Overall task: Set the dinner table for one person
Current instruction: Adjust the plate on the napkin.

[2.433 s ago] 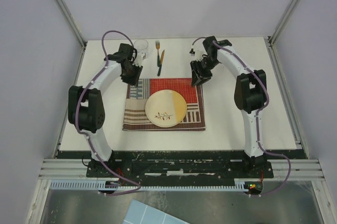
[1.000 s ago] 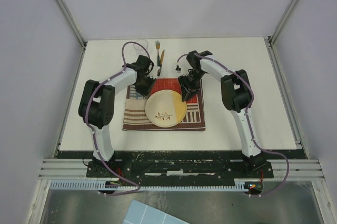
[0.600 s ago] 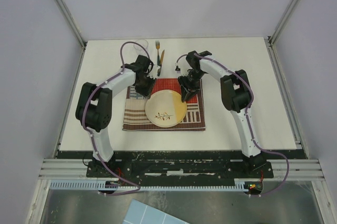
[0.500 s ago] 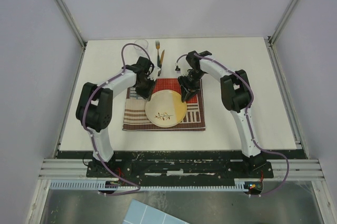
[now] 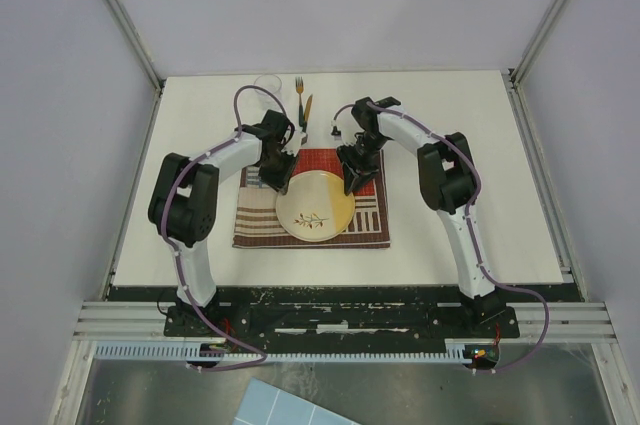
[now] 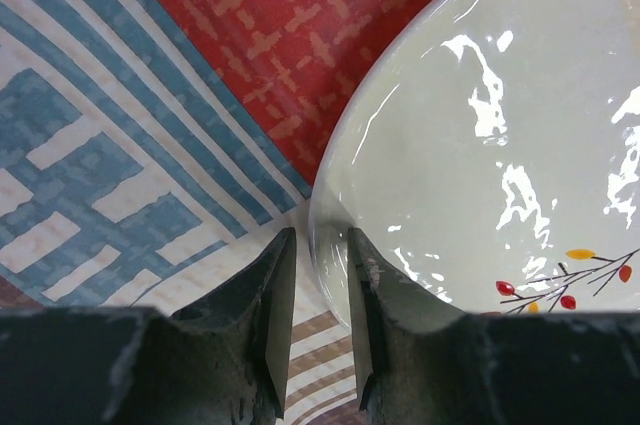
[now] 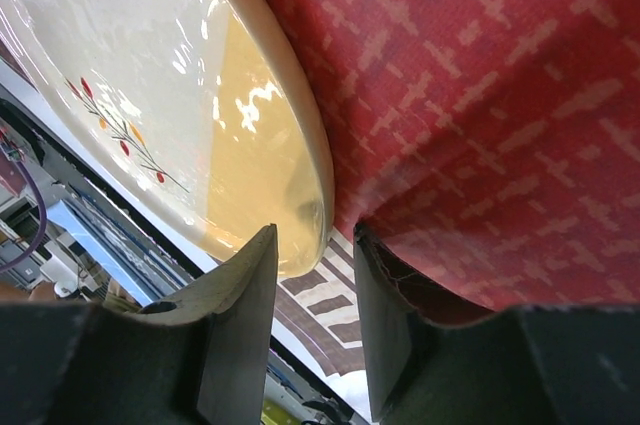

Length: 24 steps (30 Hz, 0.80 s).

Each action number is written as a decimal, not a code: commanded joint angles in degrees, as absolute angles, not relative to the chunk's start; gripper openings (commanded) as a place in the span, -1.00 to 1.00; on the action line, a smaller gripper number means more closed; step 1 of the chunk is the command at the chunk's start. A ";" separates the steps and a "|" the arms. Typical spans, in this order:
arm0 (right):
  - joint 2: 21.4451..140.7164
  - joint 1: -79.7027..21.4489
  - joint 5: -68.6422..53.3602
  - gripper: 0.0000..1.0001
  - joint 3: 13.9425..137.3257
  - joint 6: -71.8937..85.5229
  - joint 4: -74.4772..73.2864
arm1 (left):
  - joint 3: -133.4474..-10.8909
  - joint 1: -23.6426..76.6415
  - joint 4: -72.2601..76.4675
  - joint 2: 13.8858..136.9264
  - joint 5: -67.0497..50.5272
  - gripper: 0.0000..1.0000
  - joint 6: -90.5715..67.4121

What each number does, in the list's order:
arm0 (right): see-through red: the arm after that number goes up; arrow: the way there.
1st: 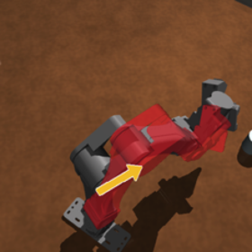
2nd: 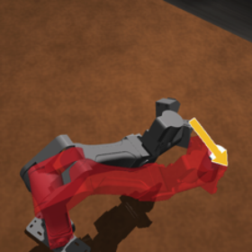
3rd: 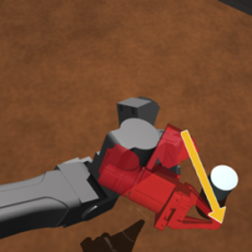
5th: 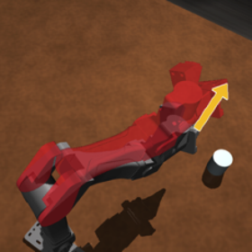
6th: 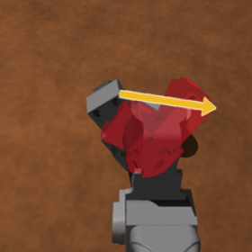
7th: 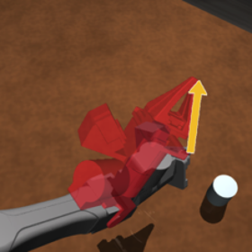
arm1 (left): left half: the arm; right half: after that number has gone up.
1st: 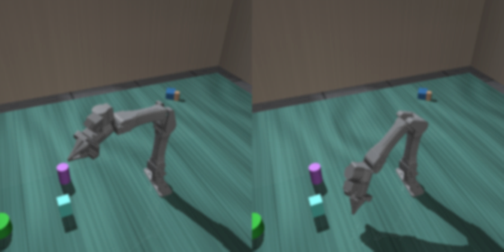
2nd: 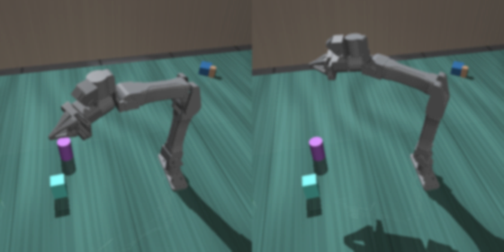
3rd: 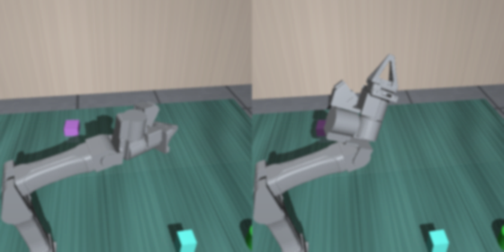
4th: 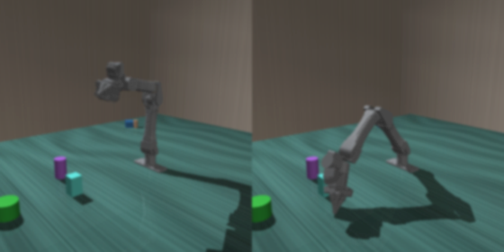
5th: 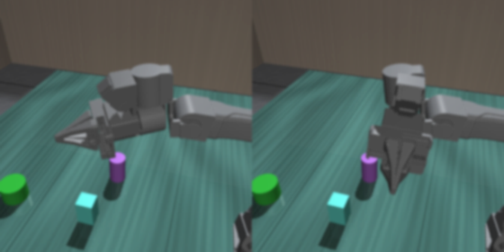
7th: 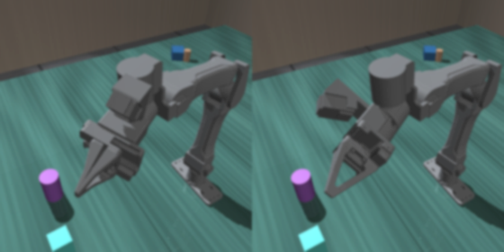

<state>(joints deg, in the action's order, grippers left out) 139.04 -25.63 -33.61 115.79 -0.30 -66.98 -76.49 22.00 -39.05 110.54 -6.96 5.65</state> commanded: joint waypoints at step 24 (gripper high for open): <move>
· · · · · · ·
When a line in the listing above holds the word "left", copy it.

→ **Result of this task**
arm1 (left):
arm1 (left): left half: the arm; right half: after that number has gone up.
<state>(joints deg, in the action's order, grippers left out) 139.04 -25.63 -33.61 115.79 -0.30 -66.98 -76.49 22.00 -39.05 110.54 -6.96 5.65</state> commanded: joint waypoints at step 24 (gripper high for open): <move>

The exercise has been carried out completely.